A useful method of understanding how proteins function is to observe their structure at atomic-level accuracy. At present, most protein structures (more than 100,000) have been obtained using X-ray crystallography. This method involves observing the diffraction pattern of protein molecules ordered into a crystal lattice. However, this only gives the structure of one state of the protein, as in a photograph.
If we can “photograph” the initial and final state of a process, we can make a guess as to how exactly the protein works when switching between these states.
Membrane “pistons” power a cell’s sense of smell
The authors of the study were able to obtain the structure of two states of the NarQ kinase from E. coli. This kinase “senses” the presence of nitrates in the environment and sends a corresponding signal through the cell membrane.
As it turned out, the sensor in both of its two states is a dimer, i.e., two protein molecules work together to capture the nitrate.
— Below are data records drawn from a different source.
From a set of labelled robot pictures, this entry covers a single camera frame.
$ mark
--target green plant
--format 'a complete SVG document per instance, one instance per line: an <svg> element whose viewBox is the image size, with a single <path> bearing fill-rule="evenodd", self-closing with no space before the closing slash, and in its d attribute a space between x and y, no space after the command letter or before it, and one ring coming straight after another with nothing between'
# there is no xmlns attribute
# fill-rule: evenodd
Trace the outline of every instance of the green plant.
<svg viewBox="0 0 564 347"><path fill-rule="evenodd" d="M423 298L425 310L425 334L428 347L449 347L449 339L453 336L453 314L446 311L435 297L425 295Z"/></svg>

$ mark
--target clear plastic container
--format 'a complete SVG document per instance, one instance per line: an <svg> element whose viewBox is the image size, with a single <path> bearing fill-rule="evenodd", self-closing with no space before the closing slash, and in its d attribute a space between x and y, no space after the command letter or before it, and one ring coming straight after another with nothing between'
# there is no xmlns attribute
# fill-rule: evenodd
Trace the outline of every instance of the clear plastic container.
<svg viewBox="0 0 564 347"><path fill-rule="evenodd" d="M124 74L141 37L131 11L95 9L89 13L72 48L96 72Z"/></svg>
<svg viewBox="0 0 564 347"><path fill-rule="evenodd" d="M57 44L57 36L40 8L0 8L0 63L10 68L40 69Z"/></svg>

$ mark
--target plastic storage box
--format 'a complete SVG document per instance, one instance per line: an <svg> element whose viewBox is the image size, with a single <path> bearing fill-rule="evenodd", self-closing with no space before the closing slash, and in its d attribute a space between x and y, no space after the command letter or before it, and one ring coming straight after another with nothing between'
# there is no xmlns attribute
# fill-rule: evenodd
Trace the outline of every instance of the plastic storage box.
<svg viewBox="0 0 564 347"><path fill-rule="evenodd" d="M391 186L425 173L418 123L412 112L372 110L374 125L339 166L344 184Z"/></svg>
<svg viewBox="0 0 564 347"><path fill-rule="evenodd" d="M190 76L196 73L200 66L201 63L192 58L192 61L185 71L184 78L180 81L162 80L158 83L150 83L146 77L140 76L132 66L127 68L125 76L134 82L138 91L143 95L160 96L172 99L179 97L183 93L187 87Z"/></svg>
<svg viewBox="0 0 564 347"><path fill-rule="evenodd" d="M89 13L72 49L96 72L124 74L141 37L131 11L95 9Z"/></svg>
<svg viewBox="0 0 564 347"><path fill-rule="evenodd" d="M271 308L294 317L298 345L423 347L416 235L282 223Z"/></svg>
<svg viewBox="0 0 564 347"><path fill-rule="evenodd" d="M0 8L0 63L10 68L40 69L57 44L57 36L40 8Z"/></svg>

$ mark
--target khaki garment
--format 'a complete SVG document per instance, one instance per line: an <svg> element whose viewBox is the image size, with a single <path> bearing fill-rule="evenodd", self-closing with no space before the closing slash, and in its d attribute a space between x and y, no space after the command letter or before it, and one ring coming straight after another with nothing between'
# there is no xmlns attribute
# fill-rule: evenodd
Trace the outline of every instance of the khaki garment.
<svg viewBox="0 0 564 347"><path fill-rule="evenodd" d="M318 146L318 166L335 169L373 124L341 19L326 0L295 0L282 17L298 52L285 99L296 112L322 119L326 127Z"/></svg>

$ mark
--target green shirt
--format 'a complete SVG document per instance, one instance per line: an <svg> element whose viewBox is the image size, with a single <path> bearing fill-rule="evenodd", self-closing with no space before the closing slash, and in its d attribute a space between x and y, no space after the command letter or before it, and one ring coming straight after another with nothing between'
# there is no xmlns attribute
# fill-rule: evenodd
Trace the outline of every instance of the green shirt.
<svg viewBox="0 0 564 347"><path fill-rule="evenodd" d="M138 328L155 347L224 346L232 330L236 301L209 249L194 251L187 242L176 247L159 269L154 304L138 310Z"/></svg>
The first state is inactive — the protein is not bound to the nitrate ion and does not transmit a signal. The second state, on the other hand, is active, or signaling — in this state, the kinase transmits a signal into the cell to inform it that nitrates are present in the environment.
The protein structure in the active state was obtained for the most reliable “wild type” protein: without artificial mutations, which scientists often use to increase the stability of a protein.
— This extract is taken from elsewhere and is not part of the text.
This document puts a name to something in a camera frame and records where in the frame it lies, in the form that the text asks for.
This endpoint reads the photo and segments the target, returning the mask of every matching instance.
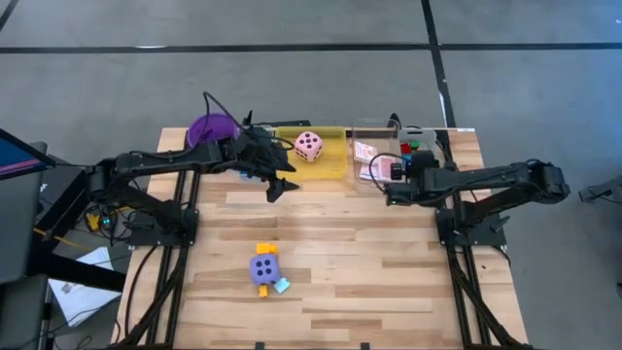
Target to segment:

To obtain the structure in the inactive state, the authors mutated the site that the nitrate binds to. The stability of the protein was not affected; however, the nitrate no longer became bound to it, which gave the authors the opportunity to observe a kinase in a state of inactivity.
It was found that the signaling and inactive states differ only very slightly at the nitrate-binding site – by 0.5-1 angstroms, which is approximately one fifth of the size of the ion itself (1 angstrom is 10-10 meters).
However, when this ion binds to the sensor, it causes huge changes in the protein: The helices of different monomers begin to move in different directions, like pistons. These “pistons” transmit the small change of 0.5-1 angstroms through the membrane, and their outer ends shift by approximately 2.5 angstroms in different directions. Inside the cell, in the HAMP domain, these shifts are converted into the rotation of two parts of NarQ relative to each other.
Ultimately, the positions of the output helices change by as much as 7 angstroms, thus completing the signal transmission.
Aside from the structures in which the two proteins form a symmetrical pair, the scientists were able to produce a structure with an asymmetric position of the two proteins. In this state, the protein is “arranged” differently in the crystal and is bent strongly. However, the effect on the regulator remains virtually unchanged.
This versatility of observed movement allows us to say that the signal transmission mechanism is universal and sensors of other chemical compounds, can operate via the same “piston-shift” mechanism.
“How signals are transmitted through the cell membrane is one of the most fundamental questions in modern biology. In this study, we showed in detail how a signal (in this case the binding of a nitrate) can be transmitted by hundreds of angstroms into the cells of bacteria and archaea, as well as fungi and plants.
“With a better understanding of the mechanisms of signal transmission, we can expect to learn how to manipulate such cells, and in particular, to try to weaken or neutralize the harmful effects of pathogenic microorganisms,” said Ivan Gushchin, the head of MIPT’s Laboratory of Structural Analysis and Engineering of Membrane Systems, commenting on the study.